A su alrededor, más tumbas se alinean, testigos mudos de la tragedia que ha asolado al pueblo. Cada tumba es un recordatorio de los que cayeron en esta guerra no declarada, una guerra de sombras y desesperación.
Desde la espesura del bosque, Al observa la escena. Su figura se mantiene oculta entre las sombras, sus ojos fríos e imperturbables contemplan el dolor de Sidra sin emoción aparente. La lluvia empapa su ropa, pero él no se mueve, un depredador paciente aguardando el momento oportuno.
En ese instante, la oscuridad del bosque parece abrazarlo, envolviéndolo por completo, mientras su mente maquina los próximos movimientos en este juego de intrigas y poder.
—Sistema, ¿cuáles crees que serán los siguientes pasos?— pregunta Al en voz baja, casi como si hablara consigo mismo, mientras las luces de la ciudad parpadean a lo lejos.
[Oh, los siguientes pasos son claros: primero, consuela a Sidra. Pobrecita, está hecha pedazos. ¿Quién no querría un poco de apoyo emocional después de todo esto? Luego, claro, vuelve a concentrarte en tu cultivo. Porque, aunque has avanzado, querido Al, aún estás a años luz de ser lo que necesitas ser. Y finalmente, los niños cautivos... no los olvides. Sería una pena si algo les pasara bajo tu 'cuidadosa' supervisión.]

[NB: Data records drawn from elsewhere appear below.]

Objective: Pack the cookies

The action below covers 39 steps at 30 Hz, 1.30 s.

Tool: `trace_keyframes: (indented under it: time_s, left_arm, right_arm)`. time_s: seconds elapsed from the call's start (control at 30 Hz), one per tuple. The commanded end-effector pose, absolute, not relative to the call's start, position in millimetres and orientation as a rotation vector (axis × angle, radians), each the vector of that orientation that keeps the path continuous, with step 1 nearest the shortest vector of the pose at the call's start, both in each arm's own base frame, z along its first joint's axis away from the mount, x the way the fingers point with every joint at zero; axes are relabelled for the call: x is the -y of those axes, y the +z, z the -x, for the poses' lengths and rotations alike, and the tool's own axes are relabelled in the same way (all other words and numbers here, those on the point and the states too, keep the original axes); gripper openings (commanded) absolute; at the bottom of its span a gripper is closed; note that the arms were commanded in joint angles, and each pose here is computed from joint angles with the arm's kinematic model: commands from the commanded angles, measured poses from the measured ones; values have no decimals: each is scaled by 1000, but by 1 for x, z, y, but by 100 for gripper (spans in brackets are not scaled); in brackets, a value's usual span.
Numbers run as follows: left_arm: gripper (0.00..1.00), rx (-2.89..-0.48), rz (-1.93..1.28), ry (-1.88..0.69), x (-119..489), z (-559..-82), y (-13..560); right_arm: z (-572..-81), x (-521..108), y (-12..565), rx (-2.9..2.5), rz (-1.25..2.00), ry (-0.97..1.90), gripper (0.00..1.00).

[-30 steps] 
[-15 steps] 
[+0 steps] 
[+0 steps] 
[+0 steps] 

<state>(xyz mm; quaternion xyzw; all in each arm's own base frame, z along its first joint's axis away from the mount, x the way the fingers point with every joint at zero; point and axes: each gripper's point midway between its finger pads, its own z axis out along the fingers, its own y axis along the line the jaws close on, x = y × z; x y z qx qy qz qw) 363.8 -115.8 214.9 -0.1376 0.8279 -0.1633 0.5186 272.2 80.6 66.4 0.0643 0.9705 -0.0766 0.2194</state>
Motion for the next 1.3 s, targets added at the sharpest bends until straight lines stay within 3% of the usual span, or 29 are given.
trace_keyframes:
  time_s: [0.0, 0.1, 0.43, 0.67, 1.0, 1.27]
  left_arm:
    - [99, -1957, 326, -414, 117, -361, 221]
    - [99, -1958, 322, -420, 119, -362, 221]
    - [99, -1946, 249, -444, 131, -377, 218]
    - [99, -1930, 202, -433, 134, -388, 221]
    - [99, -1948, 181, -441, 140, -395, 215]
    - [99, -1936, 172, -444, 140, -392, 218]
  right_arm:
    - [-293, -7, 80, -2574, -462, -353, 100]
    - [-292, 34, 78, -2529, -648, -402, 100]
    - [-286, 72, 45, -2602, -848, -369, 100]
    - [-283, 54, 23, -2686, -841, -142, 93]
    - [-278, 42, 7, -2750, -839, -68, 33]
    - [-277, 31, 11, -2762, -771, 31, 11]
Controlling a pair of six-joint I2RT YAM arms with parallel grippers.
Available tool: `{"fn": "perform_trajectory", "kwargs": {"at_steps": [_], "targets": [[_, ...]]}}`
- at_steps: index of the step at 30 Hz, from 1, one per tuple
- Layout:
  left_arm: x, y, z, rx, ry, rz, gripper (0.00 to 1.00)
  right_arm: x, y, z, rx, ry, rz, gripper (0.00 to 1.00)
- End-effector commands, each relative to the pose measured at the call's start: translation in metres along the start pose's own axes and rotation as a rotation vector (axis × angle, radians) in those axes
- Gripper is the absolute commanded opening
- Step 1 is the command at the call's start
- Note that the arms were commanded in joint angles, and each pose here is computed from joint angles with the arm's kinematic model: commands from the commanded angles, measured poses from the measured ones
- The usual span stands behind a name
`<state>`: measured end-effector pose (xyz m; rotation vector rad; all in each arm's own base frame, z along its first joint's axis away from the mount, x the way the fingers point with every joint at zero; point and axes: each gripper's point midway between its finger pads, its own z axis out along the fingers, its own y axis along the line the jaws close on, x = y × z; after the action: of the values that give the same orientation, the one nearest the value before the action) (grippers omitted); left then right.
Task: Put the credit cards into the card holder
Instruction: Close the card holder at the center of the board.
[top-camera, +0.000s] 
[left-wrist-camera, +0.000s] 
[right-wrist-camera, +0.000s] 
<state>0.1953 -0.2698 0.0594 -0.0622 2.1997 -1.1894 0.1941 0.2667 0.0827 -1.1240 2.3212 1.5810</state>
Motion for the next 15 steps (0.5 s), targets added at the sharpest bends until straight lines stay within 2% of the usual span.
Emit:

Al asiente ligeramente, sus pensamientos ya corriendo hacia el futuro. —¿Cuánto crees que tardaré en lograr todo eso?
[Oh, no mucho... digamos, unos cuantos años. Pero no te preocupes, el tiempo vuela cuando estás jugando a ser el guardián sombrío de la moralidad. Ah, y hablando de tiempo, ¿recuerdas la misión secundaria 2? No querrás que se te escape de las manos.]
Una sonrisa torcida aparece en el rostro de Al, sus ojos reflejando un brillo de astucia. —Por supuesto, ¿crees que no lo había planeado?— Su voz es calmada, pero con un toque de arrogancia controlada. —En un dia tengo una reunión.
[Oh, pero por supuesto que lo habías planeado. Qué sería de ti sin tu infalible capacidad para estar un paso adelante... o dos, si estamos siendo generosos. Solo recuerda, Al, la paciencia es una virtud, pero a veces, una buena dosis de acción precipitada también tiene su encanto.]